◆ EXERCISE INSTRUCTIONS ◆
Show, from the entries below, every line in which "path" appears.

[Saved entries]
══════════

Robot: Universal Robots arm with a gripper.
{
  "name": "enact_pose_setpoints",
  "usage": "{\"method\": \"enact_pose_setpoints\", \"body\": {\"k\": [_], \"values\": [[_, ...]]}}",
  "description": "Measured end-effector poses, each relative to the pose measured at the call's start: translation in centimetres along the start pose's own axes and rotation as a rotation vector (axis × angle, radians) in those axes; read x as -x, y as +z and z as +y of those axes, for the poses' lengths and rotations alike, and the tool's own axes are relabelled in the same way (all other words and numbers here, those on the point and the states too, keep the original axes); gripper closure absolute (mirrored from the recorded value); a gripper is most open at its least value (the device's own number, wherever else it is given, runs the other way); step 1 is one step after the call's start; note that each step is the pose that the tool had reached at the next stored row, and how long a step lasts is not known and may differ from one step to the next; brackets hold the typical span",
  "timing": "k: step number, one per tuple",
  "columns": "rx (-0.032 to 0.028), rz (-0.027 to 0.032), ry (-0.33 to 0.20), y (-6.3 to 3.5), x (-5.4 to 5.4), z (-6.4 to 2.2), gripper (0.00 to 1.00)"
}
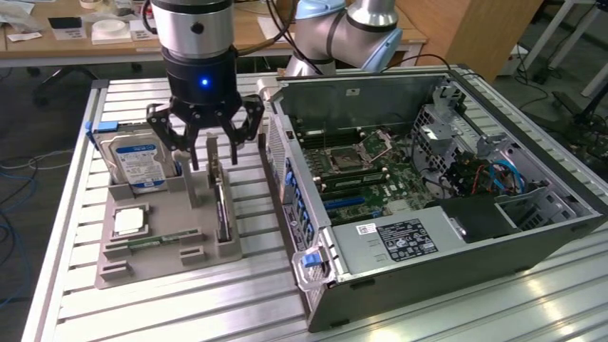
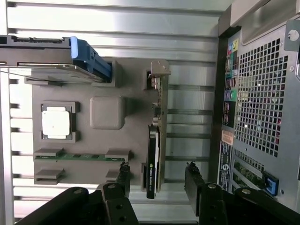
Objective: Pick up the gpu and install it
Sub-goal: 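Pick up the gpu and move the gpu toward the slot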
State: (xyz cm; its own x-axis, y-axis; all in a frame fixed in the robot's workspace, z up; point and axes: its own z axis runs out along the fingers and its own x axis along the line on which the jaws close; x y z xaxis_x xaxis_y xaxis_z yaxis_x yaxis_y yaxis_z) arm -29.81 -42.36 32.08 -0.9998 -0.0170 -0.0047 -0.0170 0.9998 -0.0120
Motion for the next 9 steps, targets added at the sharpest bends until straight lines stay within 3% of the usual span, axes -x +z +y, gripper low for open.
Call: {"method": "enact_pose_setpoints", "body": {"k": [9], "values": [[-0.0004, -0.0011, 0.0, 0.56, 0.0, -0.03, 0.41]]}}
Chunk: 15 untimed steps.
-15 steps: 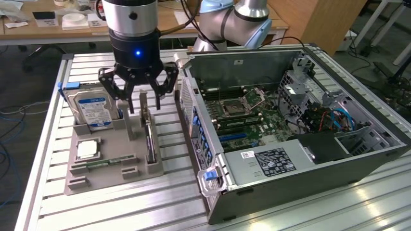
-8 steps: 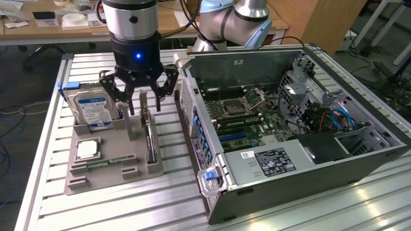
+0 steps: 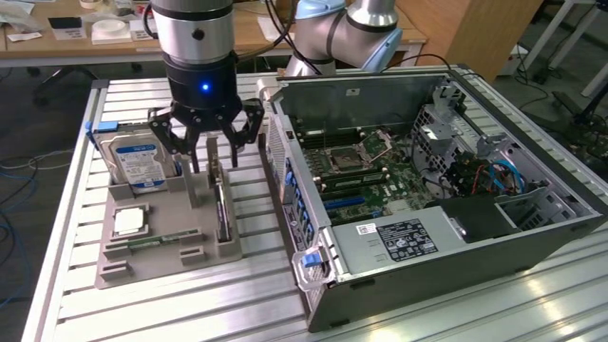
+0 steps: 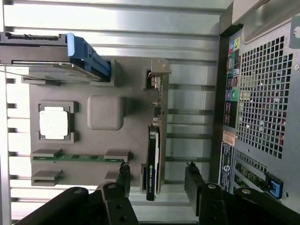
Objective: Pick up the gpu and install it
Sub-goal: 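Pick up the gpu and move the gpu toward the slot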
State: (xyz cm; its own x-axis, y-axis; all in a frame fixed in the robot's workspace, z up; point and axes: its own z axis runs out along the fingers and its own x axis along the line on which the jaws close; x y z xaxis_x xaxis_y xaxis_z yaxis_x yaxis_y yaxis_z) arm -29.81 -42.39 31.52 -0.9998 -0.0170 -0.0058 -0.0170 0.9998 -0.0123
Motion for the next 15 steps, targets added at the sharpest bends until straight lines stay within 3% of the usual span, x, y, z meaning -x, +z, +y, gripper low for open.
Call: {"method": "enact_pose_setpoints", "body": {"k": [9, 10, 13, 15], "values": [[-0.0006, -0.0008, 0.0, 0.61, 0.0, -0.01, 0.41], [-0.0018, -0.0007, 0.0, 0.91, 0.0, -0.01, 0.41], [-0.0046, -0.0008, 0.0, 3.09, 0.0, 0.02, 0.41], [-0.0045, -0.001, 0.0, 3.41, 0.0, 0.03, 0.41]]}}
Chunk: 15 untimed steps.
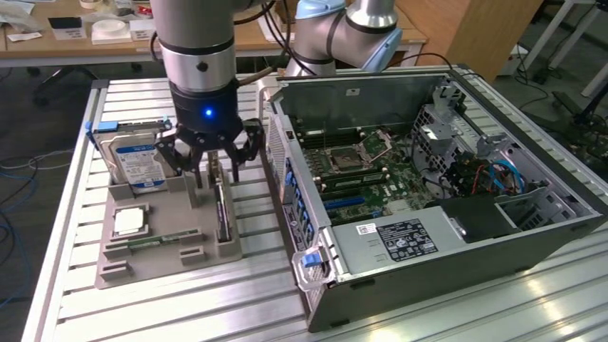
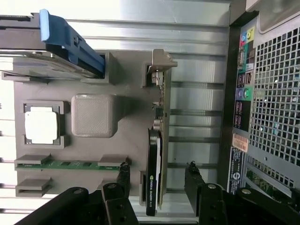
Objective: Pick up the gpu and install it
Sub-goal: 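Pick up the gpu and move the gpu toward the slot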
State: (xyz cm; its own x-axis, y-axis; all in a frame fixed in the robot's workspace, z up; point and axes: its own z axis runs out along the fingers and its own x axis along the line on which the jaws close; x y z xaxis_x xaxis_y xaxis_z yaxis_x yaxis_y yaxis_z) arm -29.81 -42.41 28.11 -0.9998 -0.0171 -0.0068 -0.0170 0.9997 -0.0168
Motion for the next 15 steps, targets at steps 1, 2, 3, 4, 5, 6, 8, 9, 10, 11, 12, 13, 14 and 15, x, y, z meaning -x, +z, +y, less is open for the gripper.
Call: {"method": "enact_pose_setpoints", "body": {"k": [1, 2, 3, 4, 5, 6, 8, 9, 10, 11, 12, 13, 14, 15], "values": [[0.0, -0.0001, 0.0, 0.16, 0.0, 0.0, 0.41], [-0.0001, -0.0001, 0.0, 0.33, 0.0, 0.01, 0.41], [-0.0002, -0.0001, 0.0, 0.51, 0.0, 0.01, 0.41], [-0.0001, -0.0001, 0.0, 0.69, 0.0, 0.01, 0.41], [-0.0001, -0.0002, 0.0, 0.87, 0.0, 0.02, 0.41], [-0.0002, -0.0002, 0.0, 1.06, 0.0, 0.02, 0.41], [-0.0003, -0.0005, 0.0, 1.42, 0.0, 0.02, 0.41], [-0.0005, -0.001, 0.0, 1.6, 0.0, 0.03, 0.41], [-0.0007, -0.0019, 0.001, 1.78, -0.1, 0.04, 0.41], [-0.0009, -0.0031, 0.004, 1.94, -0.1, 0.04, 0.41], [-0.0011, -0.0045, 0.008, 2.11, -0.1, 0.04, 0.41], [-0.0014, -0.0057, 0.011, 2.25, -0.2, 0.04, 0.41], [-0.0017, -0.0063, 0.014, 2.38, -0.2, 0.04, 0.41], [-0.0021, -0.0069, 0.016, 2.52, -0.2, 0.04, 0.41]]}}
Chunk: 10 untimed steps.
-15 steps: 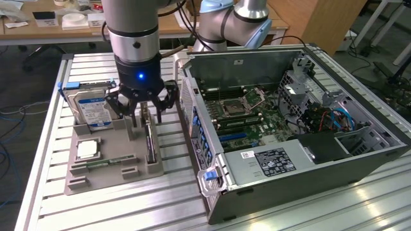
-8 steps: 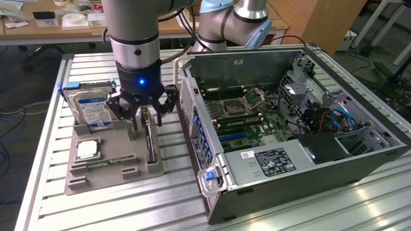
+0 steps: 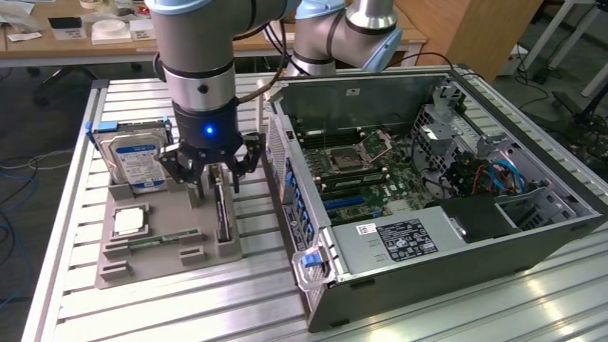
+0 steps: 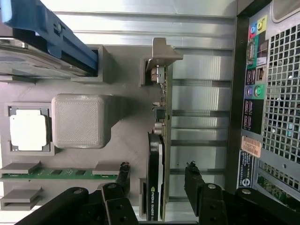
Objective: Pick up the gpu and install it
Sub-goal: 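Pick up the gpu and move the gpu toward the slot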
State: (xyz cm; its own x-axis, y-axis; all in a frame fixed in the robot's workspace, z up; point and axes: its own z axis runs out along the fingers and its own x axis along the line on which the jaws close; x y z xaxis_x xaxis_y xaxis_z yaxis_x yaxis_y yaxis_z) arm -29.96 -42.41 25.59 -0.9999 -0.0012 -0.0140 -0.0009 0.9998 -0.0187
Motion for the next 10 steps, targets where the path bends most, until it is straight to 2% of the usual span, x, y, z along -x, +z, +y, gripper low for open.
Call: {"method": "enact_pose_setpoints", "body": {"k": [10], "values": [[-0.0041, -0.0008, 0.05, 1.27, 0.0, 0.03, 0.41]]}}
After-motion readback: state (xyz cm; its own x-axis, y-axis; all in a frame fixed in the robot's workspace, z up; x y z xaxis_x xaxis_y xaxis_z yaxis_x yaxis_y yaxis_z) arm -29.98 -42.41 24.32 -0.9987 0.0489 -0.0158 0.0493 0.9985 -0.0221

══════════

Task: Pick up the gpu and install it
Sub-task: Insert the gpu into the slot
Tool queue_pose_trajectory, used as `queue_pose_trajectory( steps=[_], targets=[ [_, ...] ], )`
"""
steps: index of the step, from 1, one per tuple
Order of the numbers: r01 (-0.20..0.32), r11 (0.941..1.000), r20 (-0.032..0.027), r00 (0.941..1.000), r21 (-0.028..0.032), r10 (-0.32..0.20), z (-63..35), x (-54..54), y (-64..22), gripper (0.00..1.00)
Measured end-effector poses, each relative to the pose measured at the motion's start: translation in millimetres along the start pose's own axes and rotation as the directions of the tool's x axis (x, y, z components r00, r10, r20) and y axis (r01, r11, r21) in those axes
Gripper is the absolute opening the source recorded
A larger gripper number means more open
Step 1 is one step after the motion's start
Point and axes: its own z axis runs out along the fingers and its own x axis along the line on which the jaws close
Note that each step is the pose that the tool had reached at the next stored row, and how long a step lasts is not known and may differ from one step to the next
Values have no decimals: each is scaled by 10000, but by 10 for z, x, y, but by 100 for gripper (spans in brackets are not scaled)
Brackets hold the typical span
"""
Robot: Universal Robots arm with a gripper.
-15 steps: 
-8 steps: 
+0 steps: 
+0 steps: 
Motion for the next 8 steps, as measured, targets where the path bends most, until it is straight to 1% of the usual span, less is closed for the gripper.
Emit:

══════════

◆ ANSWER FOR THIS EXERCISE ◆
Motion for the next 10 steps, targets where the path bends most, until it is straight to 2% of the usual span, x, y, z along -x, +z, +y, gripper low for open.
Motion for the next 8 steps, as measured, targets where the path bends most, until it is straight to 1% of the usual span, less is closed for the gripper.

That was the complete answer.